By oieahc · December 26, 2017

We’ve Been Doing History’s History

#VastEarlyAmericaDoing History 9 min read

Today’s post accompanies “Freedom and the American Revolution,” episode 166 of Ben Franklin’s World and part of the Doing History 2: To the Revolution! series. You can find supplementary materials for the episode on the OI Reader app, available through iTunes or Google Play.

History is a primary context for every decision we make; our understanding of the past—our own as individuals and collectively—is background, framework, presumption, and rationale. It’s not always conscious, and it’s not always exact or even correct. But it is there, informing us. It isn’t the case, either, that history is inescapable, or the past makes any specific future inevitable. Individuals and communities large and small can make change happen suddenly or deliberately. But when we recognize change, it is because we know what came before.

Though we know how important history is, it’s not like a cabinet we can open to see what’s inside. First, there is no unitary, single past—of course, history is highly dependent on the multiplicity of experiences and perspectives.  And second, there is no simple way to recover the past in all its complexity.

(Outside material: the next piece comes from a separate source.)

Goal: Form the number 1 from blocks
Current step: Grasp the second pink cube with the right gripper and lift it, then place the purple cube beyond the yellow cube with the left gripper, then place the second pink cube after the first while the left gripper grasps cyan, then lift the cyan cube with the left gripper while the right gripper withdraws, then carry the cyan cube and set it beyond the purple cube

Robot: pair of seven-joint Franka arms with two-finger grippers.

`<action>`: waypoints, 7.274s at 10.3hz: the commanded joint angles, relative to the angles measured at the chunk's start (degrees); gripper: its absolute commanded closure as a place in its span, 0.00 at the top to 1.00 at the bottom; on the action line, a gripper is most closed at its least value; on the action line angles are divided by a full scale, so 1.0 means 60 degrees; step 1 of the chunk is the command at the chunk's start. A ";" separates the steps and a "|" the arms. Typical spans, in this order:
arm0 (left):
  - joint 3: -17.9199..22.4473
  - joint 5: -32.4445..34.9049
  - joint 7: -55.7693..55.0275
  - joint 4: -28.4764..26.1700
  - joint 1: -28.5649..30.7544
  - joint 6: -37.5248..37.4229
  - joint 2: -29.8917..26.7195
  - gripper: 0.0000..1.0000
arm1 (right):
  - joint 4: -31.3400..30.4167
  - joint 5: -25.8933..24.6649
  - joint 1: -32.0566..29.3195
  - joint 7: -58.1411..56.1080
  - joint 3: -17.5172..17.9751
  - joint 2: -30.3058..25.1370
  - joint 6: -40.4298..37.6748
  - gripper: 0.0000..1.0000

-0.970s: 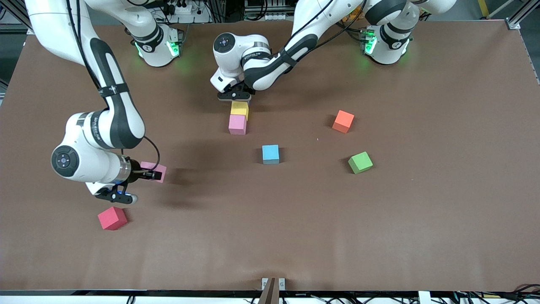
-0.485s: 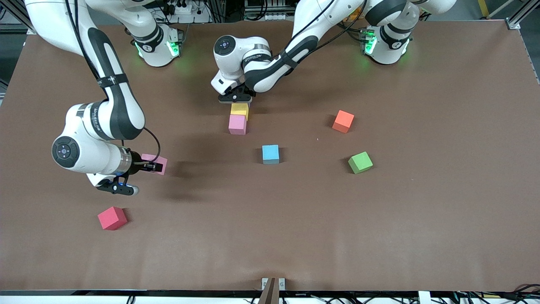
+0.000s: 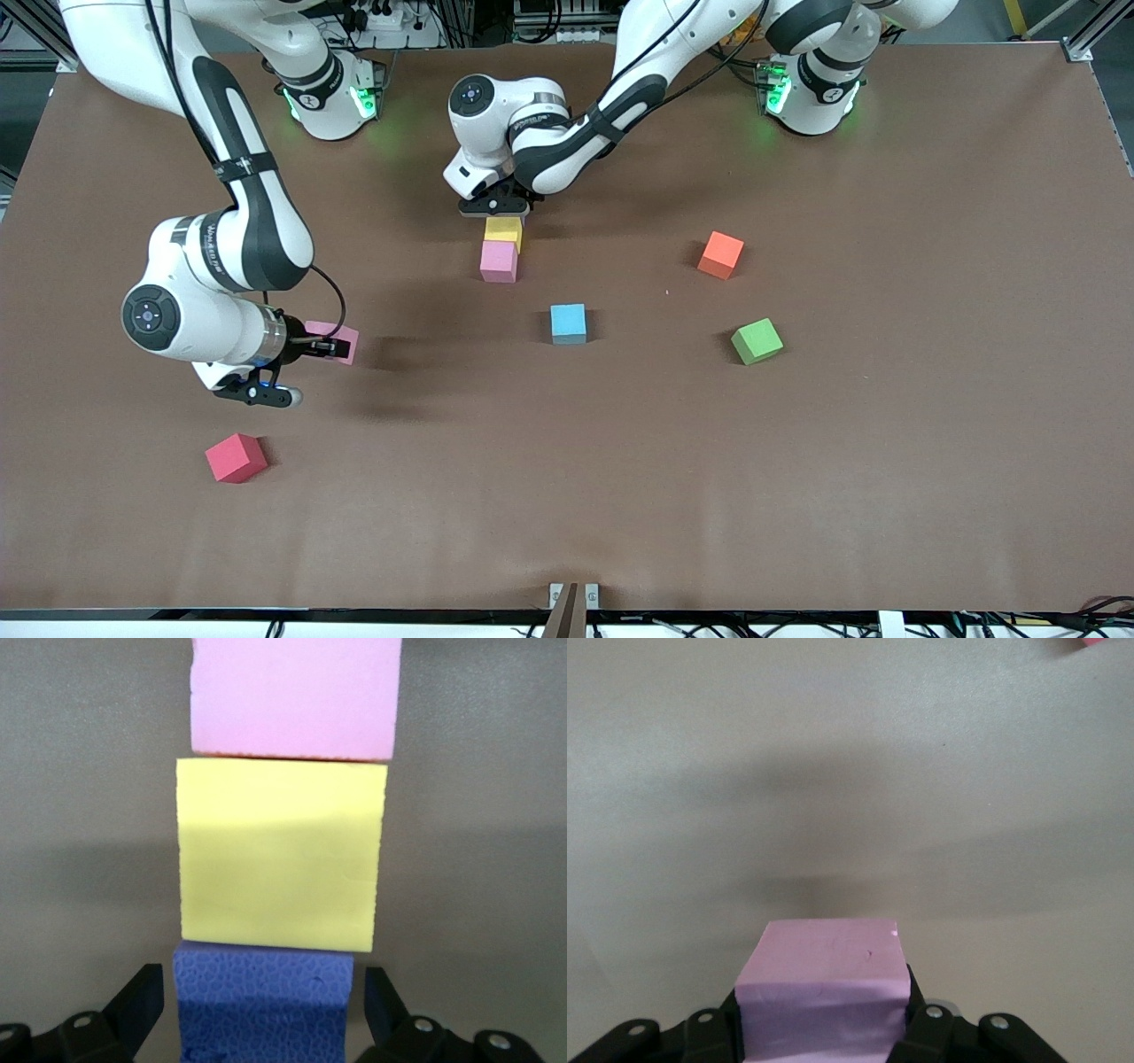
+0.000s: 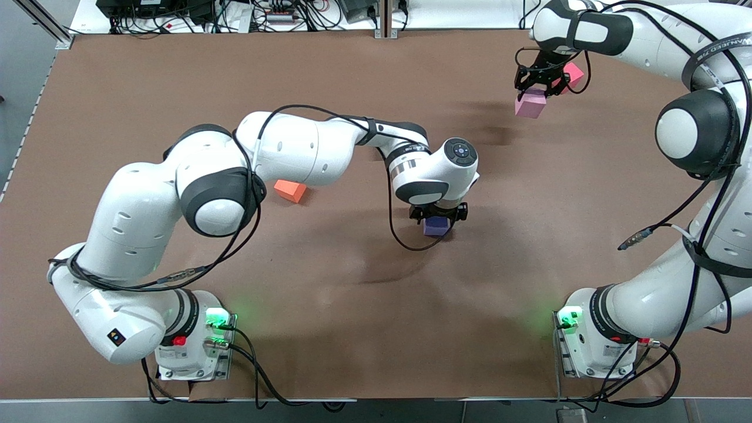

Doing history requires many of the same basic skills necessary for all people in a free society, including a critical understanding of the source and context of information. Historians work to recount the past through exploring its evidence, sometimes discovering materials long hidden, and sometimes seeing the same things from a fresh vantage. And we keep reading other histories. By debating interpretations, by offering new arguments, we accumulate, expand and increase collective knowledge. That’s what you’ve shared with us through 20 podcast episodes, with supplements on this blog, and incredible additional resources on the OI Reader, exploring the histories of the American Revolution.

Today is the finale episode for the Doing History: to the Revolution! series on Ben Franklin’s World. We have looked at different geographies, political perspectives, and contemporary experiences and understanding of the Revolution. We have looked at material and visual culture, economics, and warfare. And we have talked a lot about how histories of the Revolution have developed since the time of the war itself.  The histories of the American Revolution have a history, too. We have too much respect for the complexity of the past and the range of historians doing histories of the Revolution to think we have covered it all.  We made a start, and that’s one of the major points of this series.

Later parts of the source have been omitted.